*** Block opens ***

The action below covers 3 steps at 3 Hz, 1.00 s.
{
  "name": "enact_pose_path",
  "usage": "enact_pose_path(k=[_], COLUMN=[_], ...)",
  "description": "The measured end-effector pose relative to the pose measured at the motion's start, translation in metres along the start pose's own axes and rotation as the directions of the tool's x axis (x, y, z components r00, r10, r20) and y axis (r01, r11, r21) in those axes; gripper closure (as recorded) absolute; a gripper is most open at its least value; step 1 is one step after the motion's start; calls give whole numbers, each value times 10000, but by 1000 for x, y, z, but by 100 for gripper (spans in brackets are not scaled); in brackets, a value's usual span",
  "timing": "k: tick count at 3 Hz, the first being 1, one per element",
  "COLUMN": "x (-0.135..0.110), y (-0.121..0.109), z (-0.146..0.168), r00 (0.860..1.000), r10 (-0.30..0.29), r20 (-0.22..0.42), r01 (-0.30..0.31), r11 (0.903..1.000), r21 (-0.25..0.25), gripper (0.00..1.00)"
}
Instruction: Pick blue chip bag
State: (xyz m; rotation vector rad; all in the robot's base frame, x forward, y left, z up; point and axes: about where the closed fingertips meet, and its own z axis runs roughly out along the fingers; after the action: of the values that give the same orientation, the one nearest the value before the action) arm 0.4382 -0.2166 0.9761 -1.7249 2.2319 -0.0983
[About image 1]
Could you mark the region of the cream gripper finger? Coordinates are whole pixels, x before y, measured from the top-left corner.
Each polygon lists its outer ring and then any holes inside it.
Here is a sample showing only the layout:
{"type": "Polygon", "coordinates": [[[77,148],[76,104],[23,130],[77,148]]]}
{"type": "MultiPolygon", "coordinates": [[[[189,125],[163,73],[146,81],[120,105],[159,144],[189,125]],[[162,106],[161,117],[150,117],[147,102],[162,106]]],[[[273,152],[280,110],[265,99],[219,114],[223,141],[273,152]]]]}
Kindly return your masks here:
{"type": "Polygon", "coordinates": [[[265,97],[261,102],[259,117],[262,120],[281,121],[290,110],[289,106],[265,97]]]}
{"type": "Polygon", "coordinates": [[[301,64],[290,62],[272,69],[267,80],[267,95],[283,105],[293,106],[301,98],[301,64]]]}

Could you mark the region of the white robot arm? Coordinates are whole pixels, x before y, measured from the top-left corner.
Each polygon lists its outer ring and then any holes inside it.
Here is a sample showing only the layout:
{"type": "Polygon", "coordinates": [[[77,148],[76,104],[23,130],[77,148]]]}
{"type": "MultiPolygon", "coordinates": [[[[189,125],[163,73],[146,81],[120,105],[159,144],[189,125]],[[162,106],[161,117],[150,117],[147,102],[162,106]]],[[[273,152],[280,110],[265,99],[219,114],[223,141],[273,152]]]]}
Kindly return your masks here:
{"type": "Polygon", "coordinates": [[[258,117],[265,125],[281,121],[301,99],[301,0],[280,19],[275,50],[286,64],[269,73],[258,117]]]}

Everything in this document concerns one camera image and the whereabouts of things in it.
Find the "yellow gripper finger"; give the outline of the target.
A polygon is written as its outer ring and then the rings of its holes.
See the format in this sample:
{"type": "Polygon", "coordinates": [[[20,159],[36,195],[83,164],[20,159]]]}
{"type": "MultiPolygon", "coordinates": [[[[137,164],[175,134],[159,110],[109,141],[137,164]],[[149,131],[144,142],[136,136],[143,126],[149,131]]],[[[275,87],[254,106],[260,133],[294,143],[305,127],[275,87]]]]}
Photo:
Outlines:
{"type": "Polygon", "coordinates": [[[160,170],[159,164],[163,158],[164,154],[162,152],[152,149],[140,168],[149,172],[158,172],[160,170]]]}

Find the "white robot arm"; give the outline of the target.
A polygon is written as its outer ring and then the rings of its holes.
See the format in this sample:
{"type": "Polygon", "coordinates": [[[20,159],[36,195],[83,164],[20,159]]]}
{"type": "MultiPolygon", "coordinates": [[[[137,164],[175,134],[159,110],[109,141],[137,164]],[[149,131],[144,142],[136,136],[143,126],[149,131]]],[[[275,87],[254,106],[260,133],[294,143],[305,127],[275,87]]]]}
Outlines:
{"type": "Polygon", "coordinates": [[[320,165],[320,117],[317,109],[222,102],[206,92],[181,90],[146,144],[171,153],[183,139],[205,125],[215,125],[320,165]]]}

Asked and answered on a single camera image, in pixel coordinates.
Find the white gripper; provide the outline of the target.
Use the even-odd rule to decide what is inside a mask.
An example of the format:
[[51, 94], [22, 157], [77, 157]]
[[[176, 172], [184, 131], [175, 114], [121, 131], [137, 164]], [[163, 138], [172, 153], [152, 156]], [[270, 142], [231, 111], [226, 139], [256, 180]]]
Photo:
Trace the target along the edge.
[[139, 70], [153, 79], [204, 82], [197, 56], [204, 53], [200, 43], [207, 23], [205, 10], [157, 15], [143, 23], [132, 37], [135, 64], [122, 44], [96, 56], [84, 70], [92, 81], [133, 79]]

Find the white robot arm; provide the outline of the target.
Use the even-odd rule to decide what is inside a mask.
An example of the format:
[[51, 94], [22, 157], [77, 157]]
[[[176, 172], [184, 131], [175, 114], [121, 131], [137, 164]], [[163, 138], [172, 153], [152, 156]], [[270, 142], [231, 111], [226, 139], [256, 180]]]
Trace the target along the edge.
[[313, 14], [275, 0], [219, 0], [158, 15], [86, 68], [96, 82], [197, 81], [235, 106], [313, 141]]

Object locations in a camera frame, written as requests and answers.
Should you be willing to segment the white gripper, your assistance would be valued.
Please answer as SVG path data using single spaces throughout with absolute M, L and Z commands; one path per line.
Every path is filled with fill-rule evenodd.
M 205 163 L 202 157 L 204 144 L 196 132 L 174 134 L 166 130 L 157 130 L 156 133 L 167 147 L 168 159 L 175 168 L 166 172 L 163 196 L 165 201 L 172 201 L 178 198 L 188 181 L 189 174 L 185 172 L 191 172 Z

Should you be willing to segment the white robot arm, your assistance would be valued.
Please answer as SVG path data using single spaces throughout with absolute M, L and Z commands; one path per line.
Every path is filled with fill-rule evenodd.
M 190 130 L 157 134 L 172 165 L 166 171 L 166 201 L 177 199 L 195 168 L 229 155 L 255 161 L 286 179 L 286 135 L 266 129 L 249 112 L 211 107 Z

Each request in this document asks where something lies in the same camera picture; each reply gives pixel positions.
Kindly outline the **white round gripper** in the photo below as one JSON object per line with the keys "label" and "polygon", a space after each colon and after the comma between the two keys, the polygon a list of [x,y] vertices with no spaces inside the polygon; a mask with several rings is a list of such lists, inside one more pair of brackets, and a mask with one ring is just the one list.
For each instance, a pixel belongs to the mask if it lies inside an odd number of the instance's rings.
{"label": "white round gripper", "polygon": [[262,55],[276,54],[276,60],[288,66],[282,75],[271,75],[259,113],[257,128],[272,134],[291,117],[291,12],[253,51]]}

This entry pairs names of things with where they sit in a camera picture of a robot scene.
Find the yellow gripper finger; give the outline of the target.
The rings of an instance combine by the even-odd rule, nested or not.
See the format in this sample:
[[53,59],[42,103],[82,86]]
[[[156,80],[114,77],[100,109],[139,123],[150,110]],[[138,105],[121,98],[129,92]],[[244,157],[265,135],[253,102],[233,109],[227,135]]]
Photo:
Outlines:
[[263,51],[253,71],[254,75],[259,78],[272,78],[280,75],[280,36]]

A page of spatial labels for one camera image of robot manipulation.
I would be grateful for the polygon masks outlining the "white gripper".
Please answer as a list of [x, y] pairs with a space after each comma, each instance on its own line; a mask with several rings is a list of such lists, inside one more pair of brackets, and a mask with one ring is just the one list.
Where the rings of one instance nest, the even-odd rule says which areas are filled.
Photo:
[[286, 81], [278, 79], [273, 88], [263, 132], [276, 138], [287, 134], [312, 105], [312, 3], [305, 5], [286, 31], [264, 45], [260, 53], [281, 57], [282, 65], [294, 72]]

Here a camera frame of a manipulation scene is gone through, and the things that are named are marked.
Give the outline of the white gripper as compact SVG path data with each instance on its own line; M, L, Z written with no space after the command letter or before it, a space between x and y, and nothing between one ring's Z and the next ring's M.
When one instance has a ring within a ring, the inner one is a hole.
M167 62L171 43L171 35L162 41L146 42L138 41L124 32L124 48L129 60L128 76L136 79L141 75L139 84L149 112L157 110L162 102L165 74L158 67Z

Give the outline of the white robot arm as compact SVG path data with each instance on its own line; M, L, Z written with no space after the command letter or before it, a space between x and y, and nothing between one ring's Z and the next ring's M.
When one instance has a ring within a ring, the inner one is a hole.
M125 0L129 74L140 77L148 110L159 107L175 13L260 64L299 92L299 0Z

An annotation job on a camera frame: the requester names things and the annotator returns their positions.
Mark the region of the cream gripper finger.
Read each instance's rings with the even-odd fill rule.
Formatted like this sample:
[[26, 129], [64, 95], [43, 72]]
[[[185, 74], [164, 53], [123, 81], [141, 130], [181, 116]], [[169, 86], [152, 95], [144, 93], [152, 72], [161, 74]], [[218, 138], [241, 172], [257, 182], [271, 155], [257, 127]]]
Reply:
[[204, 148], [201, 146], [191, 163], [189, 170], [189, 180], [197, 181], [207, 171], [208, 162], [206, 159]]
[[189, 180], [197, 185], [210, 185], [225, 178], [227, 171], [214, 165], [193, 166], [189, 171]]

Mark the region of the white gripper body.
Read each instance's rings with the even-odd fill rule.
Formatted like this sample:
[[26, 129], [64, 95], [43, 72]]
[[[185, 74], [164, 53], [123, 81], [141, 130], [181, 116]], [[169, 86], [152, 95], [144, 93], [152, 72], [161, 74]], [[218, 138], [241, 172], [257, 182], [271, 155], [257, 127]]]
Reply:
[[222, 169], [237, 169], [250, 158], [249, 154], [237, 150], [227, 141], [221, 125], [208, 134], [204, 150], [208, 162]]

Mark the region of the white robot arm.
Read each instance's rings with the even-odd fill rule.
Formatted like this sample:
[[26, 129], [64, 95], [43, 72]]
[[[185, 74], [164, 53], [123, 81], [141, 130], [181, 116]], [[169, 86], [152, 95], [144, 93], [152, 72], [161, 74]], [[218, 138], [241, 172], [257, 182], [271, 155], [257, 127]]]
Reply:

*** Block closes ***

§ **Task to complete**:
Could you retype exactly the lines from the first one of the records through the line containing "[About image 1]", both included, and nothing more?

§ **Written answer**:
The action below covers 3 steps at 3 Hz, 1.00 s.
{
  "name": "enact_pose_path",
  "usage": "enact_pose_path(k=[_], COLUMN=[_], ...)",
  "description": "The measured end-effector pose relative to the pose measured at the motion's start, translation in metres along the start pose's own axes and rotation as the directions of the tool's x axis (x, y, z components r00, r10, r20) and y axis (r01, r11, r21) in those axes; gripper closure (as recorded) absolute; a gripper is most open at its least value; step 1 is one step after the motion's start; calls give whole numbers, each value times 10000, but by 1000 for x, y, z, but by 100 for gripper (spans in brackets are not scaled); in brackets, a value's usual span",
  "timing": "k: tick count at 3 Hz, the first being 1, one per element",
  "COLUMN": "x (-0.135..0.110), y (-0.121..0.109), z (-0.146..0.168), r00 (0.860..1.000), r10 (-0.30..0.29), r20 (-0.22..0.42), r01 (-0.30..0.31), r11 (0.903..1.000), r21 (-0.25..0.25), gripper (0.00..1.00)"
}
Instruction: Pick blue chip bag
State: (xyz m; rotation vector rad; all in the robot's base frame, x forward, y left, z up; point and axes: about where the closed fingertips meet, and its own z axis runs roughly out along the fingers; after the action: of the values that give the same orientation, the one nearest the value before the action) arm 0.4382 -0.2166 0.9761 -1.7249 2.2319 -0.0983
[About image 1]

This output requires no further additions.